Переломы бывают, когда какой-нибудь человек долго имел на тебя влияние, а потом ты освободился от него, или ты освободился от того, что было в тебе с детства и мешало прямо смотреть на вещи, или просто, когда ты долго жил в городе, среди книг, и вдруг взял и уехал далеко… Все это когда-то было с тобой и вряд ли еще повторится.

А теперь ты был обыкновенным «импульсивным психом». В «Ударнике» тебе попалась «Судебная психиатрия», и тут-то ты все узнал про импульсивных психов, про «неотчетливые побуждения (большей частью в молодом возрасте)» и «состояние неопределенного напряжения, которое в поисках выхода чаще всего приводит к импульсивному бродяжничеству». Ты узнал, как «влечет в другие места, и при этом игнорируются материальные удобства, профессиональные интересы, личные привязанности». Да ты и раньше знал, как это бывает, только не знал, как это называется.

И вместо того чтобы ездить здесь, ты мог бы спокойно сидеть дома («материальные удобства»), не торопясь, писать дипломную работу («профессиональные интересы»).
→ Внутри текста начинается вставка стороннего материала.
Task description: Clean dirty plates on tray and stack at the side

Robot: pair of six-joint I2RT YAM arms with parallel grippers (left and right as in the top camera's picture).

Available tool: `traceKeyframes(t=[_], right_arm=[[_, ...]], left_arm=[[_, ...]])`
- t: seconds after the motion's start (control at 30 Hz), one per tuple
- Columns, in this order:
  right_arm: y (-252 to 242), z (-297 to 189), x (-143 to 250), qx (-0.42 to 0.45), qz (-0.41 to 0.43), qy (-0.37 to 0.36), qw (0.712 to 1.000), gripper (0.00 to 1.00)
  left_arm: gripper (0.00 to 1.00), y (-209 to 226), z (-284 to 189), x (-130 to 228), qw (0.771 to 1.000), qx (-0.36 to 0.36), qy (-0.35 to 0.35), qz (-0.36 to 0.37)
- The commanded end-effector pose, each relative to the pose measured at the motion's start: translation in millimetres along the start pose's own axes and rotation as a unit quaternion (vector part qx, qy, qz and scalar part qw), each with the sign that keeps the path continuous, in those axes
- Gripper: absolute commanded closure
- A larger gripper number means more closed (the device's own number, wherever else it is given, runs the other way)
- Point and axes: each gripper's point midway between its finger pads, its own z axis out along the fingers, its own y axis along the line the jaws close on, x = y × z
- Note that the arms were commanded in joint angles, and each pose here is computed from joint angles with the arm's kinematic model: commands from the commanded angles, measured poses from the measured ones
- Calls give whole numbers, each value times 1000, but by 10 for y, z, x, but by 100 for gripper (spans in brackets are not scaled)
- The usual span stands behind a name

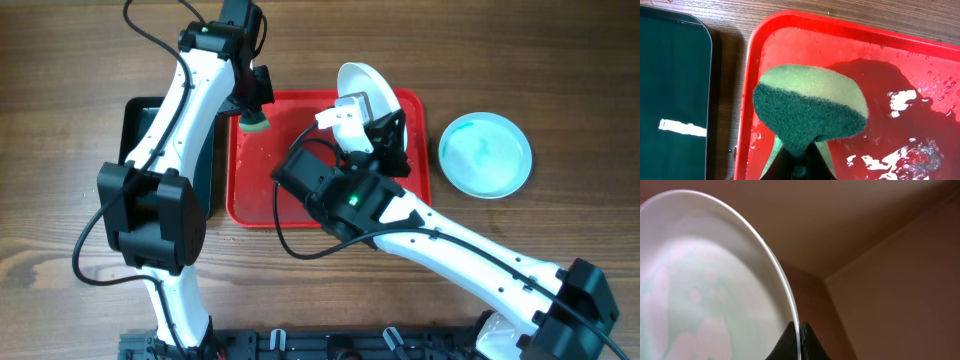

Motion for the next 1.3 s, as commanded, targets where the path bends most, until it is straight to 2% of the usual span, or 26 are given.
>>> traceKeyframes(t=[0.0, 0.07, 0.13, 0.23, 0.33, 0.4, 0.43, 0.5, 0.57, 0.7, 0.8, 0.87, 0.9, 0.93, 1.0, 1.13, 1.27], right_arm=[[425, 16, 117, -141, 58, 59, 987, 96], [747, 50, 295, -235, 116, 135, 956, 96], [1136, 119, 554, -327, 175, 245, 896, 96], [1677, 239, 903, -375, 195, 343, 839, 96], [2130, 215, 1228, -389, 186, 400, 808, 96], [2201, 238, 1249, -405, 195, 412, 793, 95], [2226, 238, 1211, -430, 193, 409, 782, 78], [2294, 223, 1086, -510, 173, 381, 751, 58], [2308, 267, 965, -575, 149, 335, 732, 53], [2349, 472, 844, -624, 95, 235, 739, 53], [2592, 503, 932, -633, 90, 231, 733, 54], [2652, 573, 952, -616, 113, 251, 738, 65], [2643, 675, 1001, -582, 132, 271, 755, 78], [2638, 718, 1018, -569, 137, 275, 762, 86], [2623, 758, 1049, -551, 153, 291, 767, 96], [2446, 839, 1381, -433, 228, 406, 772, 96], [2322, 697, 1565, -381, 268, 485, 741, 96]], left_arm=[[96, -27, -59, -43, 1000, 10, -8, 1], [96, -27, -58, -41, 1000, 10, -7, 1], [96, -27, -58, -41, 1000, 10, -7, 1], [96, -27, -58, -41, 1000, 10, -7, 1], [96, -26, -58, -40, 1000, 10, -7, 1], [96, -27, -59, -41, 1000, 10, -7, 1], [96, -27, -59, -41, 1000, 10, -7, 1], [96, -27, -58, -41, 1000, 10, -7, 1], [96, -27, -58, -41, 1000, 10, -7, 1], [96, -28, -59, -43, 1000, 10, -8, 1], [96, -27, -58, -42, 1000, 10, -8, 1], [96, -27, -58, -42, 1000, 10, -8, 1], [96, -27, -59, -43, 1000, 10, -8, 1], [96, -27, -58, -42, 1000, 10, -8, 1], [96, -27, -58, -42, 1000, 10, -8, 1], [96, -86, -58, -12, 1000, 26, 0, 2], [96, -231, 4, 90, 999, 46, 14, -4]])
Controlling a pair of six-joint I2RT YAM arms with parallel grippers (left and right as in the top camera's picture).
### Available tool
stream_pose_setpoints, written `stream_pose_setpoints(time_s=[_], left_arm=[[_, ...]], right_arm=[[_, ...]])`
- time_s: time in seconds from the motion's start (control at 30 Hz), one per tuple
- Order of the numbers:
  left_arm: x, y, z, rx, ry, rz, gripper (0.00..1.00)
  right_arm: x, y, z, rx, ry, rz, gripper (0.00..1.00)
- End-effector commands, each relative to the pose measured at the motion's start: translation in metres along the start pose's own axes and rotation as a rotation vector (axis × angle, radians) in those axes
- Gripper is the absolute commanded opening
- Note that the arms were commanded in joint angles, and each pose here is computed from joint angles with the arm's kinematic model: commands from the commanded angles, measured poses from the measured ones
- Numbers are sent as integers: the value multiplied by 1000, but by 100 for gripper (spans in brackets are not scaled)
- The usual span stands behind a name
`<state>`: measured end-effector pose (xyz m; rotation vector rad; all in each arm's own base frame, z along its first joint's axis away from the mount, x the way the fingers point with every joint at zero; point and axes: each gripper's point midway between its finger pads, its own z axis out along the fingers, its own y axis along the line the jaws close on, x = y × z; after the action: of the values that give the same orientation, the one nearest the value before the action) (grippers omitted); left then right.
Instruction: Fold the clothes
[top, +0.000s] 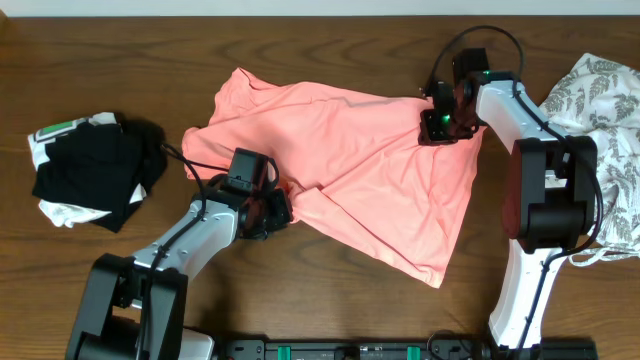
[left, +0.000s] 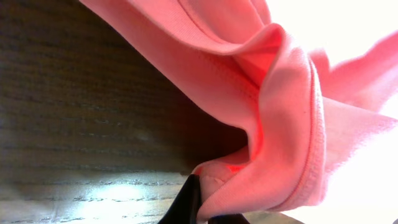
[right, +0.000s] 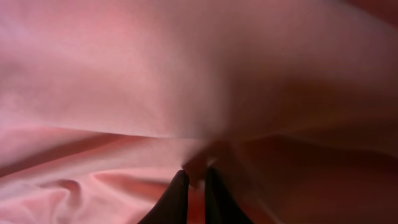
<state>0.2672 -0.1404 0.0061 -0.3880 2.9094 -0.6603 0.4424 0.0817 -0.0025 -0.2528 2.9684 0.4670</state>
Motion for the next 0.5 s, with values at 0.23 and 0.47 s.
stream_pose_setpoints(time_s=[0.23,0.47], left_arm=[[-1,-4,-2,13,-5,22,7],[-1,-4,-2,13,-5,22,7]], right_arm=[[-3,-79,29,320,-19,131,26],[-26,-78,27,300,-109,127,51]])
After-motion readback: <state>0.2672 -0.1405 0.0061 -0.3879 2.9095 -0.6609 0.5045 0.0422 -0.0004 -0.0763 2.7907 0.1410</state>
Ты вообще мог бы давно кончить институт, если бы не ушел тогда с первого курса и не скитался целый год по Сибири…

Когда перестанешь метаться, спрашиваешь ты себя, и в один прекрасный день тебе вдруг кажется, что это не возрастное, что так будет всю жизнь. И тебе немножко страшно, потому что, хотя нигде и не написано, сколько раз можно бросать институт, ты сам чувствуешь, что хватит. Но тебе еще дороги твои кризисы, и переломы, и неожиданные путешествия, и вот ты опять ездишь по Востоку — в последний раз, как сказал себе — и ждешь перелома или просто какой-то ясности насчет своей будущей работы и жизни. Ничего пока не было ясно. Ясно то, что ты думал, считал себя наследником великих романтических традиций, но ты просто «импульсивный псих». Так это теперь называется…

И если перелом вездесущ и непроизволен, почему бы ему не произойти сейчас, пока ты лежишь на камнях, а шеф неторопливо бродит по берегу в поисках раковин? Ты следил, как он разгребает гальку и водоросли длинной рукояткой своего молотка. Старость, понимающая в неторопливых движениях… Было у него когда-нибудь состояние «неопределенного напряжения»? Были у него кризисы и переломы? И долго ли он метался, прежде чем успокоиться? И вообще, было ли у него так, как это бывает, когда уступаешь набегающему времени по маленькой песчинке из той скалы надежды, что стояла нерушимо на заре твоей юности, в твоем «меловом периоде», и наступает момент, когда ты уже не можешь надеяться и скажешь себе с молодым отчаянием, что ты не будешь великим, и если раньше тебе казалось, что это подобно смерти, то теперь ты думаешь о том, как проживешь всю жизнь на одном месте — обыкновенным, нормальным человеком…

Гриша устроил прощальный вечер. Были гости: две женщины. Одной было примерно столько же, сколько шефу, другая помоложе. Мы пили за наш отъезд и за возвращение Гриши туда, где «тепло и фрукты». Шеф был очень любезен. Одна из женщин, та, что помоложе и попроще, все дивилась на наше снаряжение. Хорошо, что было его немного. «А это что? А это что?» — спрашивала она, и шеф объяснял ей. Очередь дошла до компаса.

— А для чего зеркальце? — спросила она.

Старик раскрыл было рот, чтобы сказать что-нибудь про «азимут», но тут я его перебил.

— Для бритья, — сказал я.

В самом деле, мы только так его и использовали.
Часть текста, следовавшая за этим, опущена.